## Work instructions
Below is a listing; restate from it, character for character, the lines beginning at the line holding "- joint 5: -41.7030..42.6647" and ending at the line holding "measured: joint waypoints", both included.

========================================

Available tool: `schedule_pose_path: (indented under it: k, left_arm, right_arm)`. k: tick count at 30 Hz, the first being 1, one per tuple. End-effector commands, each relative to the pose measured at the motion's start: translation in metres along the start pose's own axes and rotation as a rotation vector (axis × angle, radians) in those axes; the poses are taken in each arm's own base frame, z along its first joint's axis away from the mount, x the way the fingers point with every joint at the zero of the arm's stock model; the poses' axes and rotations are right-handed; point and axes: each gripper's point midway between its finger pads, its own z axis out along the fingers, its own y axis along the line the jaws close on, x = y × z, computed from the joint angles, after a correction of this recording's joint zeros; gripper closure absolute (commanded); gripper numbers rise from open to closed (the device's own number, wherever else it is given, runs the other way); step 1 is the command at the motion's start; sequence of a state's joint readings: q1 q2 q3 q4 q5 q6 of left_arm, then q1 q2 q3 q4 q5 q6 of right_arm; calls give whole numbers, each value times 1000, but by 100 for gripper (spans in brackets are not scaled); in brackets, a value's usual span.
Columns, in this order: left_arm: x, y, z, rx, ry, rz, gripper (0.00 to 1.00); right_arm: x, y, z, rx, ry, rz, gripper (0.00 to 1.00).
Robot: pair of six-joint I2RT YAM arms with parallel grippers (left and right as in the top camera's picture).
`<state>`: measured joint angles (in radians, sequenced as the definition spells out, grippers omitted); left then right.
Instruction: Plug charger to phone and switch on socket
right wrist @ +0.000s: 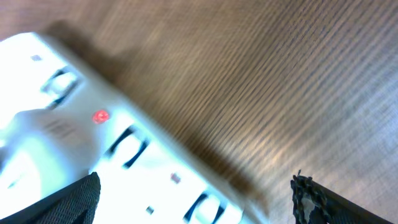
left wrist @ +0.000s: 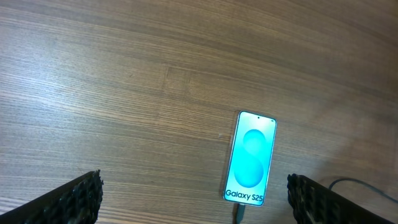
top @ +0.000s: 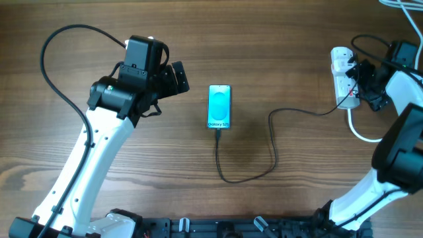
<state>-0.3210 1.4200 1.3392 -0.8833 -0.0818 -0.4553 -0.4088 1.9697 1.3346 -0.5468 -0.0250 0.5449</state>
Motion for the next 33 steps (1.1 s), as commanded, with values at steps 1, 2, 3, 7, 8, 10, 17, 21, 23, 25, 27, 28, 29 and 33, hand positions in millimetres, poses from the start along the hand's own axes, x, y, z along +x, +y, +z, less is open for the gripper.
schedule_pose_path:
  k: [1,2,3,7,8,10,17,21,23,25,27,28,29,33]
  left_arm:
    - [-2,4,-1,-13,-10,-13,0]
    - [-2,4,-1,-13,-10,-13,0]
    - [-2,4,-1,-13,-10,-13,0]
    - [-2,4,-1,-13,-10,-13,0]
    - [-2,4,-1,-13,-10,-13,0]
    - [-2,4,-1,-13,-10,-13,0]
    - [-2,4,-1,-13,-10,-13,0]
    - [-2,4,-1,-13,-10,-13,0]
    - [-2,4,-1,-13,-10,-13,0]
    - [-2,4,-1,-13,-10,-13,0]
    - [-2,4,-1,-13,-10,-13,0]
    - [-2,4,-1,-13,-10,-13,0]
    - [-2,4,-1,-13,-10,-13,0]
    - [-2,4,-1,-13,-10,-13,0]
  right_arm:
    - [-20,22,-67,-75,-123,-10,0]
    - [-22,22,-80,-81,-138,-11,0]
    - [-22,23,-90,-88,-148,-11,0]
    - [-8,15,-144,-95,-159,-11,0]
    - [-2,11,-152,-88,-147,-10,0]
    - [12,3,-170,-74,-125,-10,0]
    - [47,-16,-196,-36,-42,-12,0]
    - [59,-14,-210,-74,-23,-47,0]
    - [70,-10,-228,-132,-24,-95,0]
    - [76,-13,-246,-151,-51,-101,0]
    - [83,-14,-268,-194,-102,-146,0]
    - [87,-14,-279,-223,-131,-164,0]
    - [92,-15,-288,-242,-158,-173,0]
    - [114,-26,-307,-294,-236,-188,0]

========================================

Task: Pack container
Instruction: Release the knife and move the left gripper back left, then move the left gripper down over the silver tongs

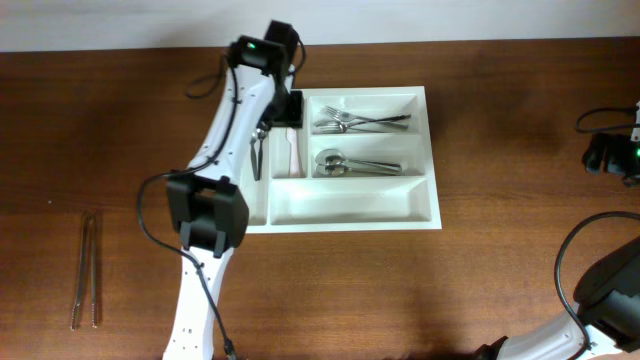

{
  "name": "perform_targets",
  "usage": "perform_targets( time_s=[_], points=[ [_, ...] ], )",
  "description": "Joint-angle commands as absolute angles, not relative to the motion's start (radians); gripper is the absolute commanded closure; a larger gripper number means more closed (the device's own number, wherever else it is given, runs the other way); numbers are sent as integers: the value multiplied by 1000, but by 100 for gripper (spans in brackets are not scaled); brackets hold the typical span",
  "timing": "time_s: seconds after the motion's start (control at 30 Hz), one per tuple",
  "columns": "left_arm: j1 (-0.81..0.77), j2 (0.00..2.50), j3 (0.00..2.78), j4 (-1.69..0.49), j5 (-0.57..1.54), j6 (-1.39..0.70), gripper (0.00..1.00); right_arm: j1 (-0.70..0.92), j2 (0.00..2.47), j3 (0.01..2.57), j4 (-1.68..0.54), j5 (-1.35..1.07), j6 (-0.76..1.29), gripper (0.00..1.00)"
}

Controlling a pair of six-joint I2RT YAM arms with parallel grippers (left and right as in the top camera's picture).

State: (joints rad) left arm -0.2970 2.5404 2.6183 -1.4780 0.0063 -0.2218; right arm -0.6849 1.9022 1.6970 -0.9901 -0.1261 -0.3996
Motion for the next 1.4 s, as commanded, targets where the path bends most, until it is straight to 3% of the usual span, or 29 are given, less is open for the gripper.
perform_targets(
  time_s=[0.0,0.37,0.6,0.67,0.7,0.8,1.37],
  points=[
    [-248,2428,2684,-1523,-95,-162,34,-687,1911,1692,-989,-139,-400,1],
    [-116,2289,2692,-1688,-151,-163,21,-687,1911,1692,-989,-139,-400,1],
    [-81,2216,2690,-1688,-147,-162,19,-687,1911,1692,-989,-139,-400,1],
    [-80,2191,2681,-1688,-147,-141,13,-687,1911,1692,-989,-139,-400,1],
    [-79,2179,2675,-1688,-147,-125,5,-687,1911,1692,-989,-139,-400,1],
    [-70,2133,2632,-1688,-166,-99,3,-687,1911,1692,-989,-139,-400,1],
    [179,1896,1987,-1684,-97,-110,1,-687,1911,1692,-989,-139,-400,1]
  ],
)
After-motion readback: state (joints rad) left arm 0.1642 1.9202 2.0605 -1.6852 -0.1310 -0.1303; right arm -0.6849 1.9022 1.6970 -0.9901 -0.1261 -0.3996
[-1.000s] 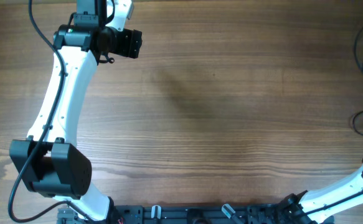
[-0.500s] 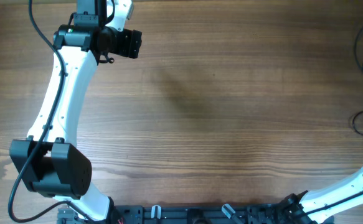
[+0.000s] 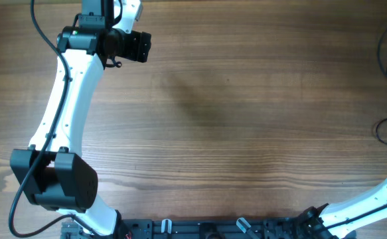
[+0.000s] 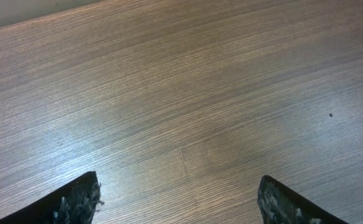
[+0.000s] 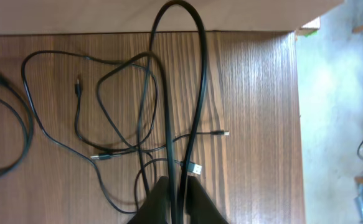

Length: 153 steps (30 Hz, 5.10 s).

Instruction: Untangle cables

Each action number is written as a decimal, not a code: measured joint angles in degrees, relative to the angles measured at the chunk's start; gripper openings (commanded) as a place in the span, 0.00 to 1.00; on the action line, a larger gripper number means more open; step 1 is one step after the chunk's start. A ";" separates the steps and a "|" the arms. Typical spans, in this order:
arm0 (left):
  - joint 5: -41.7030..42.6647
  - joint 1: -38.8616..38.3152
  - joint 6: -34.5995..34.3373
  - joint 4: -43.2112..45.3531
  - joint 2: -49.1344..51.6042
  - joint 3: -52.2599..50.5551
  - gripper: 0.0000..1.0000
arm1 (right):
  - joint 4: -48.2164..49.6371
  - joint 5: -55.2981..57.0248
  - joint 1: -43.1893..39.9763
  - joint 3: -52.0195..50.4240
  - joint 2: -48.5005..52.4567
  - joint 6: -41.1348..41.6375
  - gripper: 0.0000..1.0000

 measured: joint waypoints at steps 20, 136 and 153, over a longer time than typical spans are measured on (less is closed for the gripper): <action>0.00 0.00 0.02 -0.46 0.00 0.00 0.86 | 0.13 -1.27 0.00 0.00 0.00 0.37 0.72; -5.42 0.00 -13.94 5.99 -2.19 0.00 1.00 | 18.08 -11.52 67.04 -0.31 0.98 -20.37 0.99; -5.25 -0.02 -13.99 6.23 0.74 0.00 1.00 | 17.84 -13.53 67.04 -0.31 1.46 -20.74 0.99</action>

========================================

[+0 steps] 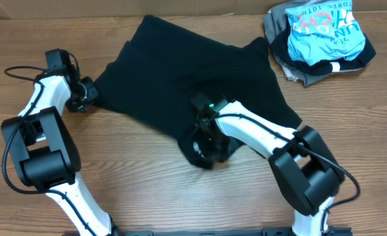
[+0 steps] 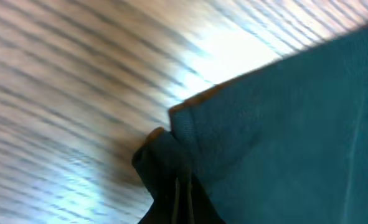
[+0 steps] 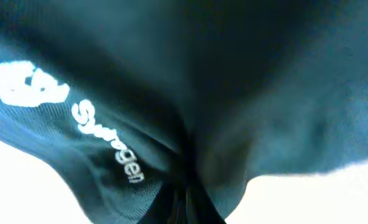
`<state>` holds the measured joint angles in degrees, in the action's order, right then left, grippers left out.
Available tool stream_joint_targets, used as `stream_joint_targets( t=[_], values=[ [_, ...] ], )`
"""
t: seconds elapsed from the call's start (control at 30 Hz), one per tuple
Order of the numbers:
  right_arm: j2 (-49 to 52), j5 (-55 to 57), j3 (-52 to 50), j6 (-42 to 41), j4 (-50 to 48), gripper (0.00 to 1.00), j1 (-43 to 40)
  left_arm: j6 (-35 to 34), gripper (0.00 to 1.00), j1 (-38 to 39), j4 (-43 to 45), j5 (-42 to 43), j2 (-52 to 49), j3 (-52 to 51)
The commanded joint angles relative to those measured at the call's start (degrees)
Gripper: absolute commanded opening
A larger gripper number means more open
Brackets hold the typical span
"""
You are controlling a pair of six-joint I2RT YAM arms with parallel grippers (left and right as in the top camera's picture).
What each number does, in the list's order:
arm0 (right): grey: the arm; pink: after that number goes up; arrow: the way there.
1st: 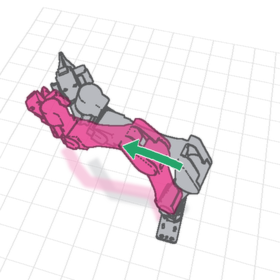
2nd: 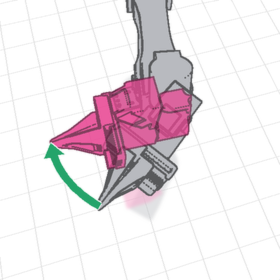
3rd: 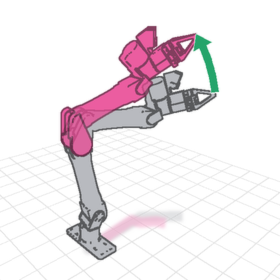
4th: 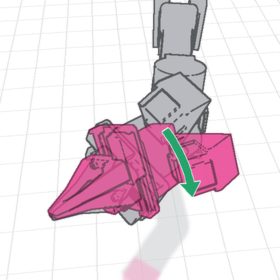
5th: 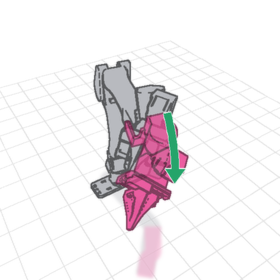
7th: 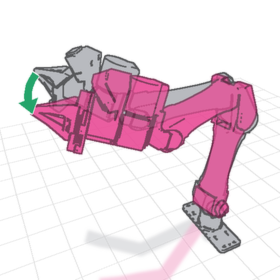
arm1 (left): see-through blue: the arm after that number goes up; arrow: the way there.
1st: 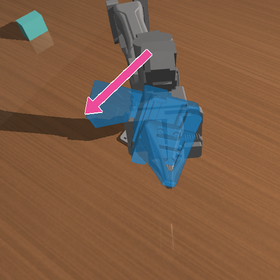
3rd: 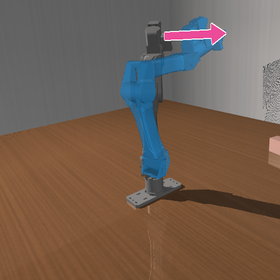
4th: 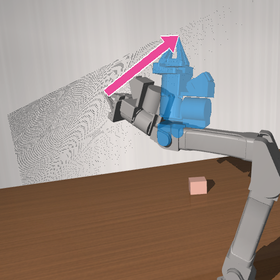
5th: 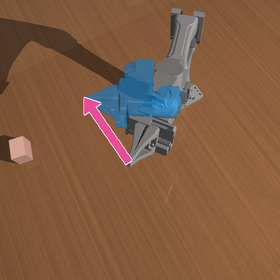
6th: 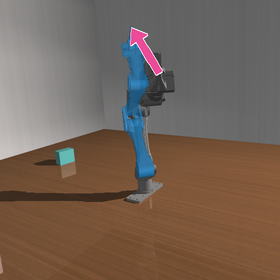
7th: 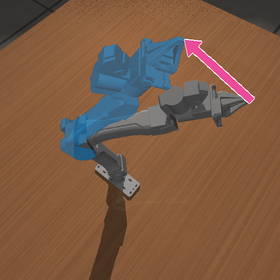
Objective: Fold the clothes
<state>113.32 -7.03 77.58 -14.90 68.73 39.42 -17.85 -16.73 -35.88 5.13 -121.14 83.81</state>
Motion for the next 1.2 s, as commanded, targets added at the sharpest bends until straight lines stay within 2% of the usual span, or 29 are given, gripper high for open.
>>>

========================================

## Expected output
  - joint 5: -41.7030..42.6647
  - joint 1: -38.8616..38.3152
  - joint 6: -34.5995..34.3373
  - joint 4: -43.2112..45.3531
  - joint 2: -49.1344..51.6042
  - joint 3: -52.2599..50.5551
  - gripper: 0.0000..1.0000
arm1 (right):
  - joint 4: -48.2164..49.6371
  - joint 5: -55.2981..57.0248
  - joint 1: -43.1893..39.9763
  - joint 3: -52.0195..50.4240
  - joint 2: -48.5005..52.4567
  - joint 6: -41.1348..41.6375
  - gripper: 0.0000..1.0000

 measured: joint waypoints at steps 20, 136 and 153, over a longer time than typical spans are measured on (less is closed for the gripper): <action>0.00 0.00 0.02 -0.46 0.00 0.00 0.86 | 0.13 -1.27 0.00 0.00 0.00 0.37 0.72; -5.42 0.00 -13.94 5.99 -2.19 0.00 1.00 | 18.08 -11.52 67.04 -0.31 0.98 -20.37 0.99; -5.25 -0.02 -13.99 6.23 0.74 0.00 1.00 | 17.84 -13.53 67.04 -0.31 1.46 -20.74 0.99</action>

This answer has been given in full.